Dear Editors of Nature:

What a curious editorial—and how revealing of your bias!

“Scientific climate”. Nature 478, 428 (27 October 2011) doi:10.1038/478428a. Published online 26 October 2011. “Results confirming climate change are welcome, even when released before peer review.” (emphasis added)
You imply that contrary results are not welcomed by Nature. But this has been obvious for many years. Why are you so jubilant about the findings of the Berkeley Climate Project that you can hardly contain yourself? What do you think they proved? They certainly added little to the ongoing debate on human causes of climate change.

They included data from the same weather stations as the Climategate people, but reported that one-third showed cooling—not warming.

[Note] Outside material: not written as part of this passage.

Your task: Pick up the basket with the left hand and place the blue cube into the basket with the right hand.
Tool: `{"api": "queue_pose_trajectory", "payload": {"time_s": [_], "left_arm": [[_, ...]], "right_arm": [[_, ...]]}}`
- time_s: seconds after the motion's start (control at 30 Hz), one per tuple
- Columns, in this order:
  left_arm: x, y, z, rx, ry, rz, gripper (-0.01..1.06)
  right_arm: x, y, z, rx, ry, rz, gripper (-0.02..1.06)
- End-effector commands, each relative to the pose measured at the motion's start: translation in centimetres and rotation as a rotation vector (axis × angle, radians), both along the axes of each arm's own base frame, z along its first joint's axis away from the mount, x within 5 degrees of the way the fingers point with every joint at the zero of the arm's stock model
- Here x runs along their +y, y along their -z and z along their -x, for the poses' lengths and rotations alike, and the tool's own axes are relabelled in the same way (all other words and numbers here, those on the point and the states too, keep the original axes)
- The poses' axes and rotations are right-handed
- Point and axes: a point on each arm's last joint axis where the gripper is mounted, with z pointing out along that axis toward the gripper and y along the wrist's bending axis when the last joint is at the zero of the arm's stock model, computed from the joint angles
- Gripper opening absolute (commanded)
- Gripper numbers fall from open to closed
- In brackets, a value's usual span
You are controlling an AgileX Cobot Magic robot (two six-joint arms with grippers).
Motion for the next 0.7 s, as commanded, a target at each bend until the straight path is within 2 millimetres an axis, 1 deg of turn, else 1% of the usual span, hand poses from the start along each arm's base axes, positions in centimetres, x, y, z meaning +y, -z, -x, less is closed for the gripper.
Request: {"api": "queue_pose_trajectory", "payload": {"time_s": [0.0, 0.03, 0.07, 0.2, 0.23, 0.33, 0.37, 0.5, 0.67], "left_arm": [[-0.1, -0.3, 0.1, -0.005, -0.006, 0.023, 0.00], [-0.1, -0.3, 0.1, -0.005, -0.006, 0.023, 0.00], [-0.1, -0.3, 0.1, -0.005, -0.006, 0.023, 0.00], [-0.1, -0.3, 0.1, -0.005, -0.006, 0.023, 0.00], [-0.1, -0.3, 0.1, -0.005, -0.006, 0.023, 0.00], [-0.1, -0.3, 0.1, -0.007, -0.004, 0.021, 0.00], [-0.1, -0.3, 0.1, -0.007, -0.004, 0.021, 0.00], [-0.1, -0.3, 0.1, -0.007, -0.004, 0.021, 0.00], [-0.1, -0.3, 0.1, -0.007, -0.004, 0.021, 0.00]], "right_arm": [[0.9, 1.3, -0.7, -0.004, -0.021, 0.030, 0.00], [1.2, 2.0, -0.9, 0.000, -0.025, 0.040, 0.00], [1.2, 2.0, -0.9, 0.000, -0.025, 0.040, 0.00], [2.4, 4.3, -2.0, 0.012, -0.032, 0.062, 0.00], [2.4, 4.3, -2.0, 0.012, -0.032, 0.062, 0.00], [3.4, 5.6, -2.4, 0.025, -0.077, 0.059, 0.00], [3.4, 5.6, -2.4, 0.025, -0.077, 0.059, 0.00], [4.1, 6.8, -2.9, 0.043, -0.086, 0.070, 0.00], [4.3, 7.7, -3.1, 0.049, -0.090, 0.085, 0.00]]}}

They covered the same land area—less than 30% of the Earth’s surface—housing recording stations that are poorly distributed, mainly in the U.S. and Western Europe. They state that 70% of U.S. stations are badly sited and don’t meet the standards set by government; the rest of the world is likely worse.

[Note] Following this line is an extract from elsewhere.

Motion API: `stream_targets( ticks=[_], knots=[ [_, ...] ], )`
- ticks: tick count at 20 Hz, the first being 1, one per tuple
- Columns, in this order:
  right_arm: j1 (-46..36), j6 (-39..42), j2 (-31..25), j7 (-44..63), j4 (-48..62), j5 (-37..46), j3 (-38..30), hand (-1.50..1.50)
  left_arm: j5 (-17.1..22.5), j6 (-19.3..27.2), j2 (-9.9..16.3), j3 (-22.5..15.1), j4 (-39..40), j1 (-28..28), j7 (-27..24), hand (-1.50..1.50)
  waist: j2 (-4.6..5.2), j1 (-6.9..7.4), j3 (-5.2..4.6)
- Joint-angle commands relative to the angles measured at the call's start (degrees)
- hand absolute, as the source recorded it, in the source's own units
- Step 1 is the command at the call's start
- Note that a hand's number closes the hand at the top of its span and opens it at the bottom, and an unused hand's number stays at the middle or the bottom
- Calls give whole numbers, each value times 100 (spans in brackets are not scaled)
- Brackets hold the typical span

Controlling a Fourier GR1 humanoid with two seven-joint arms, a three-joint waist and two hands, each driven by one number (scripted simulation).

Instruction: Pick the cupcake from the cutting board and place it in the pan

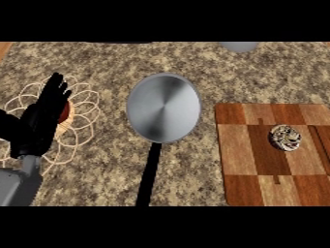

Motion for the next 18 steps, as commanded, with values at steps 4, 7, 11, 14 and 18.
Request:
stream_targets(
  ticks=[4, 7, 11, 14, 18],
  knots=[
    [-512, 1225, 24, 787, 3, 334, 850, -150, -25, -133, -93, 175, 147, 82, -143, 0, -16, -65, 2],
    [-373, 1275, 318, 805, -325, 631, 872, -150, -141, -135, -168, 217, 54, -58, 90, 0, -30, -138, 6],
    [-360, 1374, 100, 787, -500, 1240, 956, -150, -288, -290, -238, 237, 158, 334, -336, 0, -27, -136, 6],
    [-502, 1596, 106, 1205, -736, 1491, 969, -150, -340, -179, -226, 318, -81, 313, -92, 0, -32, -134, 5],
    [-447, 1660, 895, 2330, -1548, 1676, 1076, -150, -385, -177, -243, 364, -535, 581, 204, 0, -40, -126, 6]
  ],
)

But unlike the land surface, the atmosphere has shown no warming trend, either over land or over ocean—according to satellites and independent data from weather balloons. This indicates to me that there is something very wrong with the land surface data. And did you know that climate models, run on super-computers, all insist that the atmosphere must warm faster than the surface? And so does theory.

And finally, we have non-thermometer temperature data from so-called “proxies”: tree rings, ice cores, ocean sediments, stalagmites. They don’t show any global warming since 1940!

The BEST (Berkeley Earth Surface Temperature) results in no way confirm the scientifically discredited Hockeystick graph, which had been so eagerly adopted by climate alarmists. In fact, the Hockeystick authors never published their post-1978 temperatures in their 1998 paper in Nature—or since. The reason for hiding them? It’s likely that those proxy data show no warming either. Why don’t you ask them?

One last word: You evidently haven’t read the four scientific BEST papers, submitted for peer review. There, the Berkeley scientists disclaim knowing the cause of the temperature increase reported by their project. They conclude, however: “The human component of global warming may be somewhat overestimated.” I commend them for their honesty and skepticism.